We set off to visit the London Eye only to discover that it’s closed for January. Rats! I’ve also got to say that the sign posting from Waterloo to the Eye sucks.
Lucky that London’s packed with interesting things to see. Jessi and I walked from the Eye to Westminster Abbey. Of course along the way we saw Big Ben and the Houses of Parliament (though we didn’t tour the Houses).
At the Abbey we took one of the Verger tours. There are a few of these a day and they last an hour and a half. It costs four pounds per person and its great value. Not only do you get a well informed guide there are a couple of spots the tour takes you that aren’t open to the public. Both Jessi and I enjoyed it. Jessi liked going to the bits not open to the public and some of the details the Verger knew non included in the guide, like the way that pilgrims used to steal bits of the decoration on tombs as a souvenir. In fact on some tombs you can see a tide mark where people couldn’t reach any higher.

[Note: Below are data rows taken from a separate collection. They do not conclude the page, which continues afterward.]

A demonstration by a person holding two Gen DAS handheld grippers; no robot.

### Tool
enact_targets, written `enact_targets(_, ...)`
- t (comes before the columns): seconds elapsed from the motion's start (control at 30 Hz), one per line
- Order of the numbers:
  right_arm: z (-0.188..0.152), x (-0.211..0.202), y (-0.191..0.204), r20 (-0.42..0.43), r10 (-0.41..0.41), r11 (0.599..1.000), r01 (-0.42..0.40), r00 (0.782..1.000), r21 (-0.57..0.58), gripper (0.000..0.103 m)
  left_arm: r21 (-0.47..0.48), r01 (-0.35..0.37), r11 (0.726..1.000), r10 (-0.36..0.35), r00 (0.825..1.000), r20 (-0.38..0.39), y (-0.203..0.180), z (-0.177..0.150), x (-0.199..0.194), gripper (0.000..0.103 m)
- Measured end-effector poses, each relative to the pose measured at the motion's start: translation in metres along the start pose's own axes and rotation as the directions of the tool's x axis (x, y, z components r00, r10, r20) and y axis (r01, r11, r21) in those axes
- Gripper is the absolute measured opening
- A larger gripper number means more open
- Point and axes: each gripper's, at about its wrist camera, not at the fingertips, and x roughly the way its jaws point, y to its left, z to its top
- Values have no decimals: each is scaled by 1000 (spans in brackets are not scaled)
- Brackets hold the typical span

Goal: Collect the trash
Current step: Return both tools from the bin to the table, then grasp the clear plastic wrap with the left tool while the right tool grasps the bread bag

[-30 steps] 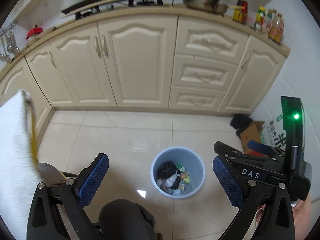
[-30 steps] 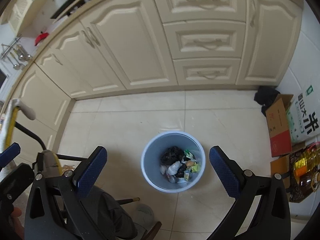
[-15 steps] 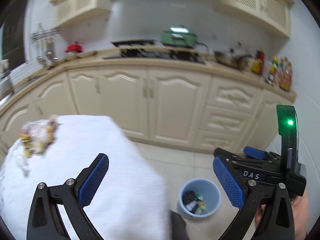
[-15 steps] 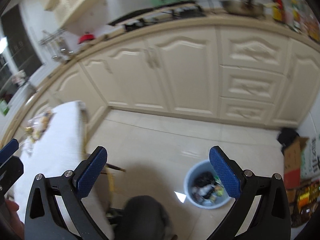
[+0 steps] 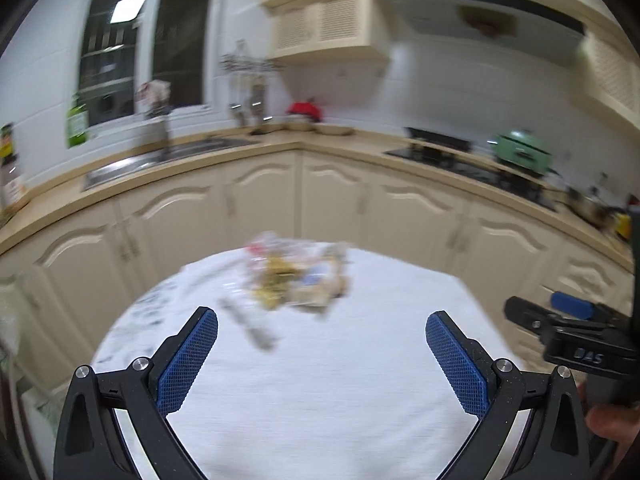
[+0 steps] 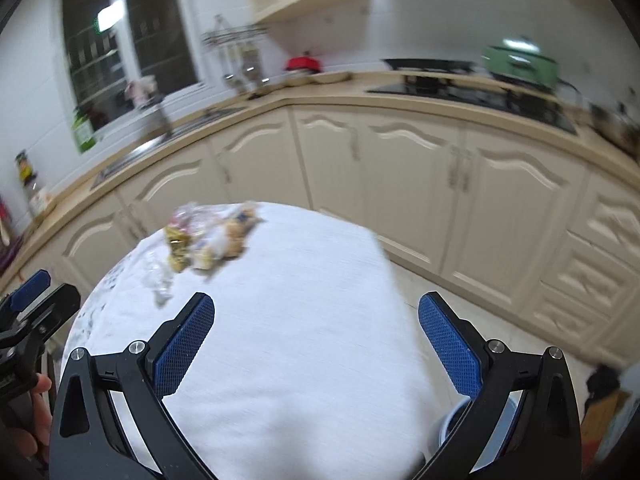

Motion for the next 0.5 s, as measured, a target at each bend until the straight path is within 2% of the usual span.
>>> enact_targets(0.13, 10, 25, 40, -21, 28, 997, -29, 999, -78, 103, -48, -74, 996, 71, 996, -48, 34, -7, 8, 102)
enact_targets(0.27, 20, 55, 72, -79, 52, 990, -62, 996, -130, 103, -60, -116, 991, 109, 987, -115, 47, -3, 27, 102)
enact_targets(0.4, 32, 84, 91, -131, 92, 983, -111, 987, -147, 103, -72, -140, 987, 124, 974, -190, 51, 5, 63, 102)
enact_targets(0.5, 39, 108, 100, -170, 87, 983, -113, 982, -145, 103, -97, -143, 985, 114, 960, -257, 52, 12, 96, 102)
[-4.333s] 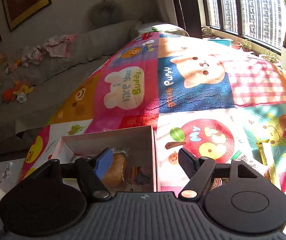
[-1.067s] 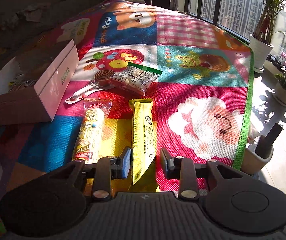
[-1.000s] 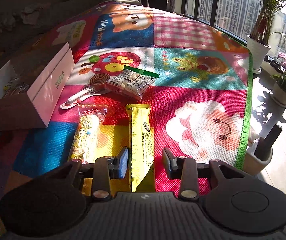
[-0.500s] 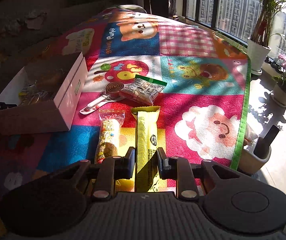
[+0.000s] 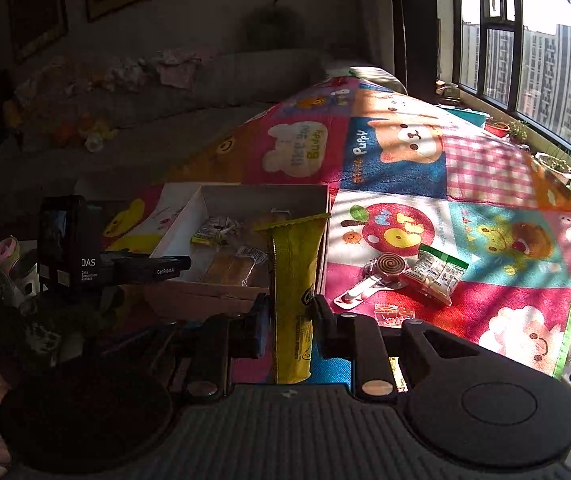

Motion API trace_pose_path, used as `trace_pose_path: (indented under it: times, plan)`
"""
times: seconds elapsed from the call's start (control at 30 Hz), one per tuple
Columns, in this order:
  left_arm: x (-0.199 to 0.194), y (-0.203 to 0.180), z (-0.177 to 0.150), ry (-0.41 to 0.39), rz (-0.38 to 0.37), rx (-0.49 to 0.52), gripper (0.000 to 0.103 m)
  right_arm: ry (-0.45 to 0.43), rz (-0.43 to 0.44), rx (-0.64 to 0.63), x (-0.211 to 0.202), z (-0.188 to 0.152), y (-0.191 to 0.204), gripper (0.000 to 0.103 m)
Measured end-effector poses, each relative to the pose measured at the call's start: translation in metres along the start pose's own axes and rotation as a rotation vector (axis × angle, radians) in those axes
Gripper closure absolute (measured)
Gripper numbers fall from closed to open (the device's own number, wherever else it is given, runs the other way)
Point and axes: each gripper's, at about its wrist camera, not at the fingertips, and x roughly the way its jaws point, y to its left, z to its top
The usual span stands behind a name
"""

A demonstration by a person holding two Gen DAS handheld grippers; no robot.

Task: Organize objects

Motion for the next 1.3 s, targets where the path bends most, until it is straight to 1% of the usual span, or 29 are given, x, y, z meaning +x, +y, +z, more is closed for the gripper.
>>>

Personally I find Poet’s Corner incredibly moving. Half of English literature is buried there and to walk on the burial place of Dickens or T.S. Eliot (to name two of the dozens entombed there) gets me all weepy.
What can one say about the British Museum. The place goes past mind boggling. Just the Reading Room and the Rosetta Stone are enough to blow the mind.
The Museum is another place that will take you considerably longer than you estimate. Jessi and I went with Mum, which slowed us up a bit but it was four hours to explore a fraction of the place.